Expert testimony by forensic psychologist Gavriel Fagan did as much to exoticize the Orthodox Jewish community as it did to make its world more transparent. The question that loomed over the trial was why Mirlis did not report the sexual abuse earlier and why he maintained contact with Greer after his marriage — and even honored him at his son’s circumcision. Much was made of the charismatic authority of rabbis, religious sexual repression and the Orthodox Jewish insistence upon remaining isolated from the outside world.

But this is a caricature. Greer’s own school fostered the teaching of texts that allowed students to find their own answers to questions rather than rely upon an authority figure. Chastity is not necessarily repression. Jewish tradition celebrates sexuality within marriage. And Orthodox Jews are often urban and professional — well-integrated into civil society. Nothing inherent in this particular set of beliefs enables the sexual exploitation of minors. Instead, the most striking feature of Greer’s abuse was that he chose victims who he could dominate because their families were fractured — as in the case of Mirlis — or poorly equipped to intervene.

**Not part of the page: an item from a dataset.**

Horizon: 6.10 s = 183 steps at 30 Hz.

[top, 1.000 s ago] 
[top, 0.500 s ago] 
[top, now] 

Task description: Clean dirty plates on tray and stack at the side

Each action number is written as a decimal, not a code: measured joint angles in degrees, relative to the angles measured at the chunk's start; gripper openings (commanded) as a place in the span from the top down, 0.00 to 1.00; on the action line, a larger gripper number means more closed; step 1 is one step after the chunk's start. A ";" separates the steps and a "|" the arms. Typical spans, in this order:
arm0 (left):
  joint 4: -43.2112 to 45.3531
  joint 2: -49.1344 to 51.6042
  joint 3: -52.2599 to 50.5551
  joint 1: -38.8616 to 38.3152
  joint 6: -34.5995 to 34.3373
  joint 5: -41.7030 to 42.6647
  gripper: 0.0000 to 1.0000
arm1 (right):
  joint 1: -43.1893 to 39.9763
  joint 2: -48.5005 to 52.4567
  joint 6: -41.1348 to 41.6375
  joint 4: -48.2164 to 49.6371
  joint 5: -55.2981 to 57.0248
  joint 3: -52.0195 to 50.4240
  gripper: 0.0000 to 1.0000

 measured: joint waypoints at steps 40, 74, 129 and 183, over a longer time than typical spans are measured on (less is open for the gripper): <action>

The community is a victim rather than an enabler. Judaism highly values a sacred bond between teacher and student. The House of Study is considered more sanctified than a place of prayer. Yet both the relationship and the place — since Greer often engaged in sexual acts on school premises — were repeatedly violated. There is a strong traditional belief that wrongful deeds committed by someone clearly identified as Jewish constitutes a desecration of God’s name. The reputational damage of a sex abuse trial impacts upon a community as well as an individual. Charitable funds were raised to support a communal institution. As a result of the uncontrolled and largely unknown behavior of an individual, the building might in a few weeks be transferred to pay the cost of a civil judgment. The contributions of others — often gifts made through hard work, generosity and a commitment to shared values — will be lost. How do we grapple with the cost unfairly imposed upon a community?

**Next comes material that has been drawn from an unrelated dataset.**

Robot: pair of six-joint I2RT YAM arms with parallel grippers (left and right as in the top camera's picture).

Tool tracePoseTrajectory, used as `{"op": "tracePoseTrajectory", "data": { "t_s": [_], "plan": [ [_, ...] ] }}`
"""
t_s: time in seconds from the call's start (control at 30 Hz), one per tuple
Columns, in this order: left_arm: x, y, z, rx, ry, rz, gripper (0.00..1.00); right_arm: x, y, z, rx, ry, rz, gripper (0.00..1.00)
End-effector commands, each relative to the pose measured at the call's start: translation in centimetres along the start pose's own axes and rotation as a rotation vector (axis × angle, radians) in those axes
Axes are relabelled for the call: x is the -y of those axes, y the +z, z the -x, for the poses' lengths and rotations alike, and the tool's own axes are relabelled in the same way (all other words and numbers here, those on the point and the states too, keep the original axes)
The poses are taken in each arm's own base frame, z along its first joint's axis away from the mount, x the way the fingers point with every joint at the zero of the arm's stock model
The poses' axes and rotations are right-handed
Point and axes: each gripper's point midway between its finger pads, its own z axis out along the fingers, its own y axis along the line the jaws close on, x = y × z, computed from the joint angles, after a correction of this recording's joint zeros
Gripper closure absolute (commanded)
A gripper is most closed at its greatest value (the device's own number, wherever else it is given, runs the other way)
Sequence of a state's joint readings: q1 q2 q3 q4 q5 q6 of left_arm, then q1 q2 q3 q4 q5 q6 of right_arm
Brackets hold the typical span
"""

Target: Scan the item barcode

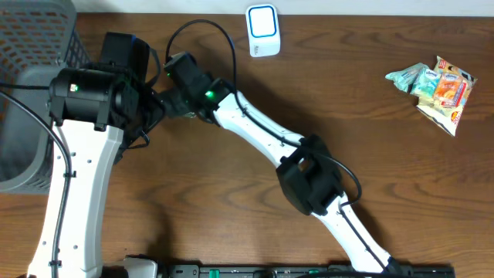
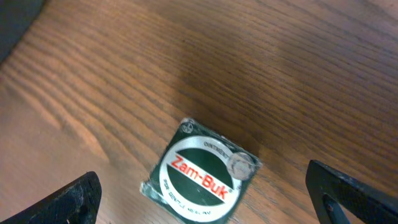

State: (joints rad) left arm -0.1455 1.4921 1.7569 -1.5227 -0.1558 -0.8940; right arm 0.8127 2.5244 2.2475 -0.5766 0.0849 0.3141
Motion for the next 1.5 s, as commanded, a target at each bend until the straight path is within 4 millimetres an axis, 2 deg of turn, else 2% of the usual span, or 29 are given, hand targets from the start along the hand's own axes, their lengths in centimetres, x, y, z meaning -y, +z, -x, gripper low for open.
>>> {"op": "tracePoseTrajectory", "data": {
  "t_s": [0.0,0.17,0.3,0.43,0.6,0.77,1.0,1.23,1.33,1.37,1.47],
  "plan": [
    [-0.3,0.1,0.1,0.000,-0.008,0.013,0.02,1.4,2.5,-1.7,-0.004,0.091,-0.081,0.01],
    [-0.3,0.1,0.1,0.000,-0.008,0.013,0.02,0.7,4.0,-3.6,-0.046,0.083,-0.055,0.01],
    [-0.3,0.1,0.1,-0.001,-0.008,0.013,0.02,1.2,4.5,-4.4,-0.062,0.078,-0.086,0.13],
    [-0.3,0.1,0.1,0.000,-0.008,0.013,0.02,3.0,4.4,-4.8,-0.075,0.078,-0.155,0.22],
    [-0.3,0.1,0.1,0.000,-0.008,0.013,0.02,5.2,3.4,-6.0,-0.150,0.075,-0.222,0.31],
    [-0.3,0.1,0.1,0.000,-0.008,0.013,0.02,7.2,1.0,-6.3,-0.229,0.030,-0.256,0.33],
    [-0.3,0.1,0.1,0.000,-0.008,0.013,0.02,9.9,-4.7,-6.5,-0.377,-0.164,-0.276,0.34],
    [-0.3,0.1,0.1,0.000,-0.008,0.013,0.02,13.9,-10.5,-9.0,-0.619,-0.355,-0.266,0.33],
    [-0.3,0.1,0.1,0.000,-0.008,0.013,0.02,15.4,-11.1,-9.3,-0.654,-0.358,-0.263,0.31],
    [-0.3,0.1,0.1,0.000,-0.008,0.013,0.02,15.2,-10.9,-9.3,-0.646,-0.335,-0.232,0.32],
    [-0.3,0.1,0.1,0.000,-0.008,0.013,0.02,13.0,-9.9,-8.8,-0.599,-0.264,-0.061,0.32]
  ]
}}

Designed primarily to rectify harms to victims of violence, the American criminal justice system poorly addresses other injuries. It largely ignores the collateral damage to families caused by high incarceration rates, the loss to cities of useful citizens when the stigma of a former felony serves as a barrier to reintegration, or the unraveling of longstanding social relations if a neighborhood has to relocate due to the release of toxic waste. Nor have courts paid sufficient attention to the impact of shuttered parochial schools or reductions in the support of the poor when a cash-strapped Catholic diocese reassigns funds to pay damages for an abusive priest. What might Greer owe the Jewish community for the harms imposed? Should there be an act of contrition? Statements of remorse are fairly common at criminal sentencing. They are believed to foster the offender rehabilitation, restore the social fabric damaged by criminal acts and provide psychological healing to both the offender and the victim. What will Greer say at his Nov. 20 sentencing hearing?

Yet contrary to the common wisdom, recent social science research suggests that judges often find such statements insincere. Rather than reducing the length of incarceration, an apology seen as disingenuous might be detrimental to a convicted wrongdoer. Greer faces a particular problem of demonstrating authentic regret since he has sought delays in the payment of civil damages. Information about the civil case — which was carefully kept out of the criminal trial — can freely enter the sentencing proceedings.

But Greer does have the option of drawing upon a traditional Jewish vocabulary of contrition during the weeks prior to sentencing. He has the opportunity to address the damage caused the New Haven Jewish community, to frame his failings as a broader breach of communal trust, and to make a statement of sincere regret. During the period from Rosh Hashanah until the end of the holiday of Sukkot, religious Jews are engaged in retrospection. Will Greer use this chance to apologize? If not, the sentencing judge might well wonder whether he truly repudiates his crimes.